I have no statistics, but it certainly appears as if a disproportionate number of the people consulting me are 43 to 46 years old husbands. I consider that the age of the male midlife crisis. I must count myself among that group.
However, a recent article in the March/April 2015 issue of Scientific American Mind , Debunking Midlife Myths, by Hanna Drimalla, a psychologist and freelance journalist in Berlin, may have a different view. That article notes that psychological studies suggest that midlife crises are real, but the stereotypes are not.
Dr. Drimalla begins by telling of the fortysomething middle manager who quits his day job, buys a sports car and abandons his wife for younger woman. According to scientists, hallmarks of midlife include increased self-reflection, aging, career and family changes, which can seed deep dissatisfaction. However, the author notes that many common beliefs about the midlife meltdown are untrue.
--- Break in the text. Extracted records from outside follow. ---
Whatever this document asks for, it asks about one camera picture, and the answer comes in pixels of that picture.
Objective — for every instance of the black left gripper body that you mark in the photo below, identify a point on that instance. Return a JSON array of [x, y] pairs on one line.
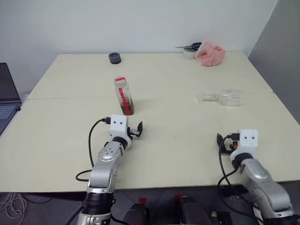
[[133, 132]]

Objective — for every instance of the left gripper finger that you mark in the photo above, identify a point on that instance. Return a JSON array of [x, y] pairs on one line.
[[140, 129]]

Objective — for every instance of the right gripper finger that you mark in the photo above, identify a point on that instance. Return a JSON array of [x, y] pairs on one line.
[[220, 140]]

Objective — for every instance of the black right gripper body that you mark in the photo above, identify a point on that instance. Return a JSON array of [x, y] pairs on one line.
[[232, 150]]

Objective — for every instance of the clear bottle with amber liquid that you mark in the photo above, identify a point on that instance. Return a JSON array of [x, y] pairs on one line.
[[125, 100]]

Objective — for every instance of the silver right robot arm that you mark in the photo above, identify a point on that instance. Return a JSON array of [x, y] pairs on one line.
[[257, 174]]

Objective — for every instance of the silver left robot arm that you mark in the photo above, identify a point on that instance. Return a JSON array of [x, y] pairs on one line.
[[103, 173]]

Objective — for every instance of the clear plastic scoop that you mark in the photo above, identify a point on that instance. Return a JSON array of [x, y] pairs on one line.
[[230, 97]]

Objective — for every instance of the white red bottle cap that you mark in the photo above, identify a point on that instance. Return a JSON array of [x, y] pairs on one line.
[[120, 80]]

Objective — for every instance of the small red block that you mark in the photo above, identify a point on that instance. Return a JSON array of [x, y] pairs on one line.
[[142, 200], [179, 197]]

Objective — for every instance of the dark rounded shape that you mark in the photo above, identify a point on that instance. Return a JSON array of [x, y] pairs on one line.
[[136, 215], [192, 211]]

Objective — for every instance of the dark grey round cap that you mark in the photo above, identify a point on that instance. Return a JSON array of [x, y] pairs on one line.
[[114, 58]]

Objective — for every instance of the pink cloth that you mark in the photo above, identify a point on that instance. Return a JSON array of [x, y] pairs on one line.
[[211, 55]]

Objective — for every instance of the white tape roll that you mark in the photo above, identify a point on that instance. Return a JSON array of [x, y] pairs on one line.
[[188, 55]]

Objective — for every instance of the dark grey laptop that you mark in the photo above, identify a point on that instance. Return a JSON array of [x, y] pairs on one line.
[[7, 100]]

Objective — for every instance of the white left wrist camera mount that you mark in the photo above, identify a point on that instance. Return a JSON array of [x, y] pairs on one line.
[[118, 126]]

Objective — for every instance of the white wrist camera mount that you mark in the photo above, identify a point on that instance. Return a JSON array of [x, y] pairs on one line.
[[248, 141], [118, 126]]

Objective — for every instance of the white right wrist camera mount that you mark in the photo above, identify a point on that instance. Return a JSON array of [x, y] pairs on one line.
[[248, 141]]

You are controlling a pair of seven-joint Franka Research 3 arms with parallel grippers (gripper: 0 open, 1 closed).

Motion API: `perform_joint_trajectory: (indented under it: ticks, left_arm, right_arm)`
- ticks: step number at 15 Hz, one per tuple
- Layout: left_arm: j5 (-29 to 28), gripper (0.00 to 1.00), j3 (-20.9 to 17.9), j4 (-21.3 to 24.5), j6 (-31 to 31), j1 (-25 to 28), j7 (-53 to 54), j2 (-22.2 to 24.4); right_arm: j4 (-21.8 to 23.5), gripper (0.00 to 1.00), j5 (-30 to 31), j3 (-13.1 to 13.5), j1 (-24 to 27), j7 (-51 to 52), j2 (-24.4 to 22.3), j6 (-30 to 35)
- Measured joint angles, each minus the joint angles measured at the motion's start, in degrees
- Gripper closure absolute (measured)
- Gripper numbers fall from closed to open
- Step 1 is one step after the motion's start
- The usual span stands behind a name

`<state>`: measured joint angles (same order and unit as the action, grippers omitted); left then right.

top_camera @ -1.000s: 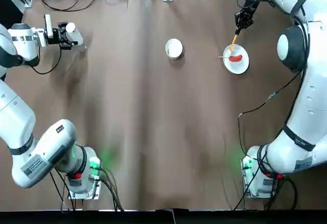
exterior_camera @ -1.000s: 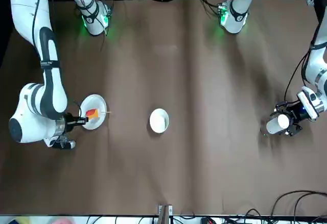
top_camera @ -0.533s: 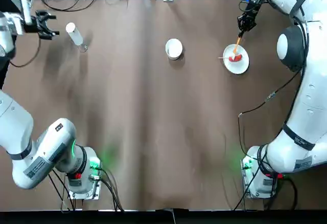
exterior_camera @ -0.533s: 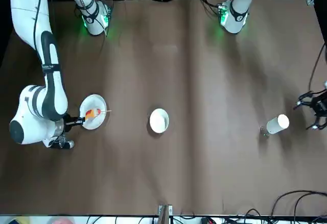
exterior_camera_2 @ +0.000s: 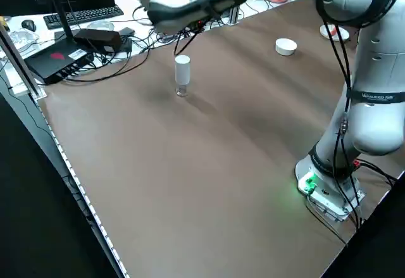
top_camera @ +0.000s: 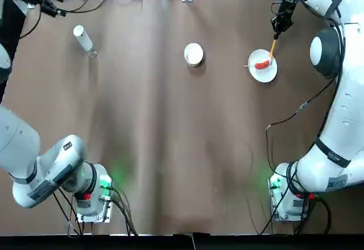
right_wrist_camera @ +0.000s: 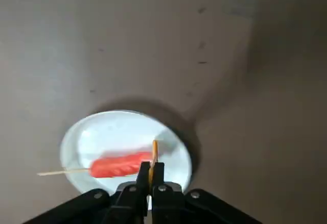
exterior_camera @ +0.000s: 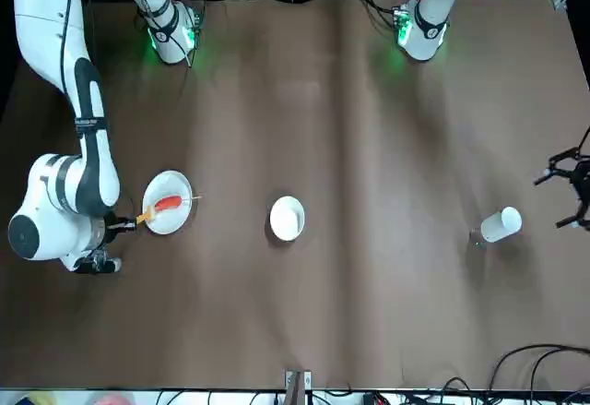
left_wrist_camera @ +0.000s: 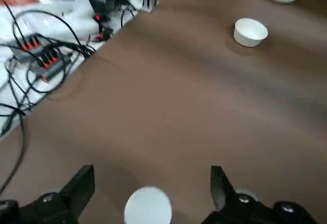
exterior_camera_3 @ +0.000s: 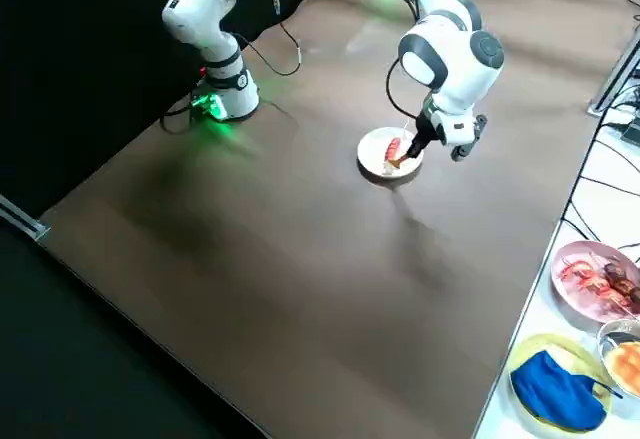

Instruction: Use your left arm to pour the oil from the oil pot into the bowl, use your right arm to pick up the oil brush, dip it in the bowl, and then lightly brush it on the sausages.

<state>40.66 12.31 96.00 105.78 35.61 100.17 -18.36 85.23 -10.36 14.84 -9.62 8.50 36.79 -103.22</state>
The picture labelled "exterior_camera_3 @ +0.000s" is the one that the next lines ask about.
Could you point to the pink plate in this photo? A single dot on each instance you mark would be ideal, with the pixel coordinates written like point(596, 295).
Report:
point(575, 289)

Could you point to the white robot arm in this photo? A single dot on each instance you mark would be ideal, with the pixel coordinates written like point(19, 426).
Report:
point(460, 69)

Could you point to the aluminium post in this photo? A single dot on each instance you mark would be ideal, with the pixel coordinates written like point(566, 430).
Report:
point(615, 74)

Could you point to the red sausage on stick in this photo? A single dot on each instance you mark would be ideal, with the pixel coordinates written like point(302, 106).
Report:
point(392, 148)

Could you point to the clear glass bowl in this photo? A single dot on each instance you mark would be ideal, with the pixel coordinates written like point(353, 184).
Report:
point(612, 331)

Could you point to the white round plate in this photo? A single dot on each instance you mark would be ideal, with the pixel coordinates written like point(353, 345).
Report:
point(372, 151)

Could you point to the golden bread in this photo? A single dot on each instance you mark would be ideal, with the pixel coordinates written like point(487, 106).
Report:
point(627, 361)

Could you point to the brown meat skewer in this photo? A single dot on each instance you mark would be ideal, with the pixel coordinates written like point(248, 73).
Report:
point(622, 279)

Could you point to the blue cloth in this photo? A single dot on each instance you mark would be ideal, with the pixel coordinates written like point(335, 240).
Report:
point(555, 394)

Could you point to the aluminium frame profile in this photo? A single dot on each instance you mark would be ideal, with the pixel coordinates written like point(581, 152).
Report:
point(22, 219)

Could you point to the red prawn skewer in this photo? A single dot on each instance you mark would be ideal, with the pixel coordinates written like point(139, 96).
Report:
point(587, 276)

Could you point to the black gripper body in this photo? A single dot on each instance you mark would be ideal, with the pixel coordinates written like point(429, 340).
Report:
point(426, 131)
Among other areas, Dr. Drimalla notes that midlife stress does not foredoom us to a life out of control, especially in our relationships. A 2011 Kinsey Institute study of more than 1000 couples in Germany, Spain, the United States, Japan and Brazil found that middle-aged men and women rate their relationships and sex lives higher the longer they have been married. Couples entering middle age with a long-term partner have a good chance of staying together.
Of the marriages that do break down, the husband is not typically the one to walk out. According to the National Marriage Project at the University of Virginia, women instigate two thirds of all divorces – most likely not because they are having midlife crises, but because their husbands are behaving badly.
The author suggests that maybe knowing that our misgivings about midlife are usually exaggerated – and temporary – can make the passage to late maturity just a bit more manageable.
Perhaps my advice to those fortysomethings who consult me should simply be, “wait it out.”